Lukie, don’t go into the water, I ask
I am not Lukie, I am a different person,
and I am in research,
I need to go into the water!
My four-year old replies
What a great spring day, the first day of April!
exclaims my six-year-old
And it surely was, 75F, sun and summery wind. We spent the whole day at Volkening Herritage Farm and Spring Valley Forest Preserve. This 135 acres of forests, marshes and streams, smacked right in the middle of suburban sprawl, was a paradise for the little ones searching for frogs. We found our first butterfly of the season, beautiful Mourning Cloak, kids chased and stalked her for a while. Volkening Farm carries on farm activities of the 1880s, volunteers dressed in period clothing performing period chores. Farm house is a restored 1880s house, barn is from 1870s. Two friendly plow horses, Duke and Prince loved to be petted and fed. One year old calf Maria was still nursing and sleeping in the sun. Chickens were out running into the forest digging deep for worms now that the ground is nicely warmed up. The bank barn had a nice second floor full of hay and nooks and crannies to explore, kids hiding there.

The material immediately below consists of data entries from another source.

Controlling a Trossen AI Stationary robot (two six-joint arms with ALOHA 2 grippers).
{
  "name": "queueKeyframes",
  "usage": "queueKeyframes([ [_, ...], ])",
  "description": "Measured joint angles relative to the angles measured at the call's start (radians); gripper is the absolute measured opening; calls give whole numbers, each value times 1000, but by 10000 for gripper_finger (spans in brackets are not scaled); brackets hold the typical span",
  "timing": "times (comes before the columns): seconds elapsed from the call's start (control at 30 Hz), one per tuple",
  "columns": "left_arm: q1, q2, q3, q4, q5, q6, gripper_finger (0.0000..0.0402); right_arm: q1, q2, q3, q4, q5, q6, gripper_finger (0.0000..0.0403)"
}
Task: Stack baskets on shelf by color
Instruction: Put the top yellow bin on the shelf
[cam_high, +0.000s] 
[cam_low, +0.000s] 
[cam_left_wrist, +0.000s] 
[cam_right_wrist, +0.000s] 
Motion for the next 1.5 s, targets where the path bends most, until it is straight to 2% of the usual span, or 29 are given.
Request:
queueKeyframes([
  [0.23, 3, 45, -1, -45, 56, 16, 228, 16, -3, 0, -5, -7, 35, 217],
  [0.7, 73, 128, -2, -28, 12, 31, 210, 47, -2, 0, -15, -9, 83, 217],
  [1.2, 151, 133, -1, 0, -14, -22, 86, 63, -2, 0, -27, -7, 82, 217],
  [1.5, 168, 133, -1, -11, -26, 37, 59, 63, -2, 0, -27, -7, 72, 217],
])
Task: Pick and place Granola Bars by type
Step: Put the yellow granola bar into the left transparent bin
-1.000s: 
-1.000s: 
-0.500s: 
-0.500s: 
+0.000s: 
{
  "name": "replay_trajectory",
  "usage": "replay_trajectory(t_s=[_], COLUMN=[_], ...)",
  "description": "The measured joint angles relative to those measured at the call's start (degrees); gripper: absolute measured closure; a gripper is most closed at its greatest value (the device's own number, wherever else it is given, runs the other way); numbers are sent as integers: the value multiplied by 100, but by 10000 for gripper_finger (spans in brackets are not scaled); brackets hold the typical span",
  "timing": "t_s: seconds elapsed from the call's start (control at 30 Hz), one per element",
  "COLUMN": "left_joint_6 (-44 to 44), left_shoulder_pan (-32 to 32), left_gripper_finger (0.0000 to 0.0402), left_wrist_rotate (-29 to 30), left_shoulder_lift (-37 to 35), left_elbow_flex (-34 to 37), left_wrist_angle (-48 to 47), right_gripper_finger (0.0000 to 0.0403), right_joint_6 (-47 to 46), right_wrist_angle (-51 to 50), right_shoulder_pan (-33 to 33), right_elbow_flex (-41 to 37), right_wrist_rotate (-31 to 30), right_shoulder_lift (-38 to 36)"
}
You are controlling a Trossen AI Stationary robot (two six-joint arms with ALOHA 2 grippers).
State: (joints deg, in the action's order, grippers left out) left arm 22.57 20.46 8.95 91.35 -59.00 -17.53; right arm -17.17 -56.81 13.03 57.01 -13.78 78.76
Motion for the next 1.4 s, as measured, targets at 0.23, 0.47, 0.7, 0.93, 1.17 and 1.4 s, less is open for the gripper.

The farmhouse was interesting to me, as well as the small laundry house nearby with the root cellar underneath it. Did you know how German women of 1880s made “plastic wrap”? Apparently they preferred to keep most preserved food in clay pots instead of preserve jars. They used paper and yarn to tie up the top of the pot, then would brush a solution of egg white and salt to seal the paper in essence crating a plastic wrap-like seal. Eggs were never washed so that they keep longer. Eggs were also kept in lard to preserve them. Root veggies in moist sand. Meet salted and smoked. Milk was immersed in the spring water. My grandma, as soon as she was done milking, she would strain the milk, poor it into special containers and lowered and submerged it into our cold well water to keep it cold and have cream separate faster.
The farm sells their eggs and honey. Next time we go, the milk cow will be back from her winter retreat and kids can try their milking skills, pigs will also be back with the piglets. We had lunch with the chickens, and headed to the woods.
From the farm, the forest path leads up the hill and to the log cabin in the pine woods. The Merkle cabin was built in 1927 by a hopeful young man, who wanted to establish his peony farm, but died a few years later. His family took care of his cabin and surrounding area, and seven acres of peonies bloomed there at one point. Log cabin now has brick addition and beautiful surrounding woods as well as a pond perfect for bird watching. There is a waterfall so tempting for the little four year old feet to climb in, and a floating deck to walk out to. The maple syrup boiling equipment was still there, left from 2 weeks ago, an event that featured pancakes and fresh hot syrup.
We watched four pairs of ducks doing their mating circles in the water. The path around the lake winds into a beautiful Illinois prairie. Many acres of prairies extend all the way to the nature center, where a green building with grass roof collects water for indoor turtles. The rain water drips from the roof down the chain into a turtle pond inside. Nature center houses a large library of books on nature, Illinois land, and nature education, as well as many hand on activities for kids. There is an old silo next to the center building, and as you climb the winding stairs to the top, you can overlook the whole prairie and the ponds. We stood high up there, in the wind.
We walked and walked and walked, until our dusty feet were blistered and faces burnt in the sun. And drove home, with windows down, catching the wind in our palms, and the little one fell asleep, before the sun hit the horizon. All done with butterflies, all done with chickens, sticks, frogs and logs, saws, and cows, horses and hay, and water. All done with his research for the day.